◆ Activity ◆
Whenever the word "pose" appears in a line of the data below, copy that line.

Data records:
=======
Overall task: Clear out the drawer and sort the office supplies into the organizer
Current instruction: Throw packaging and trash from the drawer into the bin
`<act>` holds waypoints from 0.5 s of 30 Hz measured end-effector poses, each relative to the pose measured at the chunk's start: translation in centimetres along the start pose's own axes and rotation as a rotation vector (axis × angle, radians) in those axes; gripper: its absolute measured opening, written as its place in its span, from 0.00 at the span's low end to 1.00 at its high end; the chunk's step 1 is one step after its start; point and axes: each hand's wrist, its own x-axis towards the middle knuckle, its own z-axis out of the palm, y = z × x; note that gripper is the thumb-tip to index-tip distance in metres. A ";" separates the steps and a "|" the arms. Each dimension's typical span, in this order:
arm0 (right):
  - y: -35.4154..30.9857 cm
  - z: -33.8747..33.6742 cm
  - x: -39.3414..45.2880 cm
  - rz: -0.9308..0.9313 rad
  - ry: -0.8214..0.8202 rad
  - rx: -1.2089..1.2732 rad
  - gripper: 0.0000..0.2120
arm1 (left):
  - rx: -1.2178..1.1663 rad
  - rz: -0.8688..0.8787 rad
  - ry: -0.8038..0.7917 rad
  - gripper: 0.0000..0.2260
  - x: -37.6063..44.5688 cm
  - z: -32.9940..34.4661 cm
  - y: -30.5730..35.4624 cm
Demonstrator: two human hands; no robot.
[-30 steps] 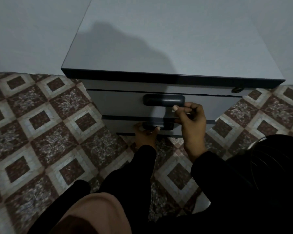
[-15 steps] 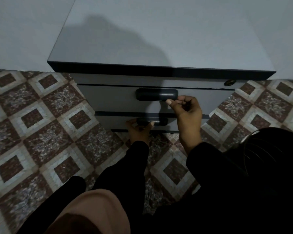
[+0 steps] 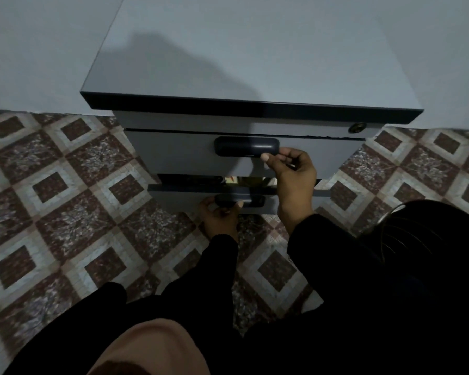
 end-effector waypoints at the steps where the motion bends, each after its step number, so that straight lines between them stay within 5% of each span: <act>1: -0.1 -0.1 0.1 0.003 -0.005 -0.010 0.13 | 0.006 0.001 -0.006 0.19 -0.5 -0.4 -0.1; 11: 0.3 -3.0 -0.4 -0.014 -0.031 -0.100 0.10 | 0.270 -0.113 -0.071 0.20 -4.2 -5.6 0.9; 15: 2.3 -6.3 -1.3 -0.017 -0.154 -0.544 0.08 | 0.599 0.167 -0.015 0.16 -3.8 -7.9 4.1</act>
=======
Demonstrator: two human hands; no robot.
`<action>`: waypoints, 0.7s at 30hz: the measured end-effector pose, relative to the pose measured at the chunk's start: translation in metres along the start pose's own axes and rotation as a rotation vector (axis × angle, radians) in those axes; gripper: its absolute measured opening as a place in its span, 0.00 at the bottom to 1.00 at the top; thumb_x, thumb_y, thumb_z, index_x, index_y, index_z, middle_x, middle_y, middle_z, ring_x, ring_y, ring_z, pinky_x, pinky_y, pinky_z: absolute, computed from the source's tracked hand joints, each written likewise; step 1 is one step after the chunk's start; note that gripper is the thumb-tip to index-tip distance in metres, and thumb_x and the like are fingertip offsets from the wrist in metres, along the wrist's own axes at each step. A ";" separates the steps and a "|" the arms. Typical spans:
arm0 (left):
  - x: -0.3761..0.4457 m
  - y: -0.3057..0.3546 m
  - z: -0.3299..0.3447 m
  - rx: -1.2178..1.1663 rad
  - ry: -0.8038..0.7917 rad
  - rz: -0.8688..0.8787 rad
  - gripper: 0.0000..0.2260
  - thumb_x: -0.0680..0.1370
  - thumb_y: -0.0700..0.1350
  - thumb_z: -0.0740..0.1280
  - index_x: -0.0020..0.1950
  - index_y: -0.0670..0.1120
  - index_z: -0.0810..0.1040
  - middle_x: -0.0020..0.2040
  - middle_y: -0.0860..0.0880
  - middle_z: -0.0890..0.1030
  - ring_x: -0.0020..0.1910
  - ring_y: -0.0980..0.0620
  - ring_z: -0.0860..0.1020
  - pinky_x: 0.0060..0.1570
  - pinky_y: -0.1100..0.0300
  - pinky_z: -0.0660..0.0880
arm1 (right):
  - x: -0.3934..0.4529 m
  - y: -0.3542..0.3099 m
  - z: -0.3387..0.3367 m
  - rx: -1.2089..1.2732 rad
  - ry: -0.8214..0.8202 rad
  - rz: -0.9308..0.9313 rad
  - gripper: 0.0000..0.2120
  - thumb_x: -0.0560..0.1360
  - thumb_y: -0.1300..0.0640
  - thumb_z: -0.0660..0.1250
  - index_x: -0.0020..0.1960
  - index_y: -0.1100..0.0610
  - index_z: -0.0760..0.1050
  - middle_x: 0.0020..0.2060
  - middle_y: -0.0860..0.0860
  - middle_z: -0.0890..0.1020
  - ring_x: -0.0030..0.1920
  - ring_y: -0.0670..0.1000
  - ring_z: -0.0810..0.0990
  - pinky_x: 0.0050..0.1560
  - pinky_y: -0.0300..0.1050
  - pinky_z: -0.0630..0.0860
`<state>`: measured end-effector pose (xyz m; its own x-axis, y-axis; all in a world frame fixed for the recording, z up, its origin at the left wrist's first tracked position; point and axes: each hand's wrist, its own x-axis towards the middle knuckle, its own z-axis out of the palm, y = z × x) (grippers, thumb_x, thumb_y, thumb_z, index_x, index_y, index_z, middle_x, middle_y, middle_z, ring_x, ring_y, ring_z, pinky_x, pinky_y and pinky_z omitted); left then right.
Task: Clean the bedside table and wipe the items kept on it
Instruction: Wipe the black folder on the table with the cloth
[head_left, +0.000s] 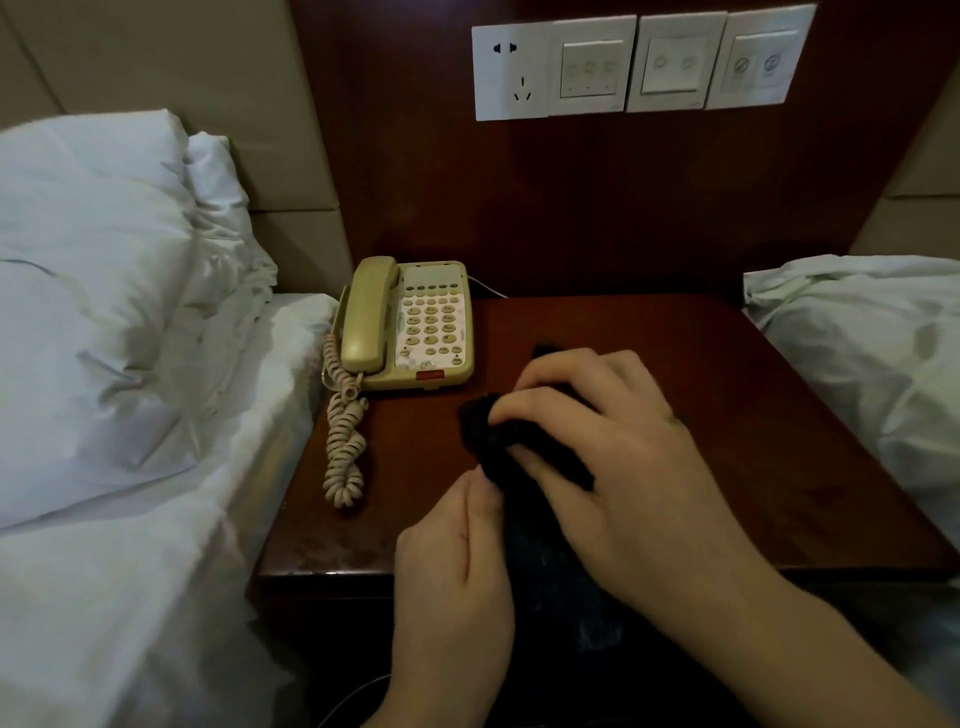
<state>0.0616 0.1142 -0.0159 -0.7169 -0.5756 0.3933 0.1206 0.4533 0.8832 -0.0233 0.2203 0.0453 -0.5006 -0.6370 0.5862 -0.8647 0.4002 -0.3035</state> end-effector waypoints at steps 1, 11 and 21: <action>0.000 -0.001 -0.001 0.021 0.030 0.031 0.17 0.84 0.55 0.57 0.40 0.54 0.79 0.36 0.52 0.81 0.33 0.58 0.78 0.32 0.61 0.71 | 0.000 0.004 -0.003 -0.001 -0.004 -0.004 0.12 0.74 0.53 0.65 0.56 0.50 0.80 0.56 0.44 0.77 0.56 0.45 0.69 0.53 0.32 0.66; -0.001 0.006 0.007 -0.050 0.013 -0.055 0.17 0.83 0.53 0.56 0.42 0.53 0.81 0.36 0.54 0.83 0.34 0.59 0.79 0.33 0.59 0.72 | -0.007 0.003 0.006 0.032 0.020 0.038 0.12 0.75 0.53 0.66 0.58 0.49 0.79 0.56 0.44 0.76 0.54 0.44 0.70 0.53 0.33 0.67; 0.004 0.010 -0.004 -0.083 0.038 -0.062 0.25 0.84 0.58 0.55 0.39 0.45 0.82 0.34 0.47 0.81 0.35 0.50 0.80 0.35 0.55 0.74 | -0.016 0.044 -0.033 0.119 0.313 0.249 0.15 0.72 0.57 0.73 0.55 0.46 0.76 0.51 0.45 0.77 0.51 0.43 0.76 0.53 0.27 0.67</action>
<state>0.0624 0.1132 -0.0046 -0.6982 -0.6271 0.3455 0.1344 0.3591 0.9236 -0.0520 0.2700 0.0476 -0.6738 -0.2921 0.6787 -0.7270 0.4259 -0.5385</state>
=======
◆ Final answer ◆
`<act>` holds waypoints from 0.5 s of 30 Hz measured end-effector poses, each relative to the pose measured at the chunk's start: translation in centimetres along the start pose's own axes and rotation as a rotation vector (axis × angle, radians) in those axes; gripper: its absolute measured opening, written as its place in its span, from 0.00 at the span's low end to 1.00 at its high end; the chunk's step 1 is one step after its start; point and axes: each hand's wrist, its own x-axis towards the middle knuckle, its own z-axis out of the palm, y = z × x; note that gripper is the thumb-tip to index-tip distance in metres. A ";" separates the steps and a "|" the arms. Each dimension's typical span, in this order:
`<action>`: waypoints, 0.7s at 30hz: the measured end-effector pose, relative to the pose measured at the chunk's start: translation in metres along the start pose's own axes and rotation as a rotation vector (axis × angle, radians) in those axes; gripper: its absolute measured opening as a place in its span, 0.00 at the bottom to 1.00 at the top; thumb_x, thumb_y, thumb_z, index_x, index_y, index_z, middle_x, middle_y, middle_z, ring_x, ring_y, ring_z, pinky_x, pinky_y, pinky_z: absolute, computed from the source's tracked hand joints, each written likewise; step 1 is one step after the chunk's start; note that gripper is the thumb-tip to index-tip distance in metres, and thumb_x and the like are fingertip offsets from the wrist in metres, along the wrist's own axes at each step. A ";" separates the steps and a "|" the arms. Typical spans:
`<state>`: measured end-effector pose (xyz m; its own x-axis, y-axis; all in a world frame fixed for the recording, z up, its origin at the left wrist's first tracked position; point and axes: each hand's wrist, its own x-axis towards the middle knuckle, its own z-axis out of the palm, y = z × x) (grippers, thumb_x, thumb_y, thumb_z, index_x, index_y, index_z, middle_x, middle_y, middle_z, ring_x, ring_y, ring_z, pinky_x, pinky_y and pinky_z omitted); left then right.

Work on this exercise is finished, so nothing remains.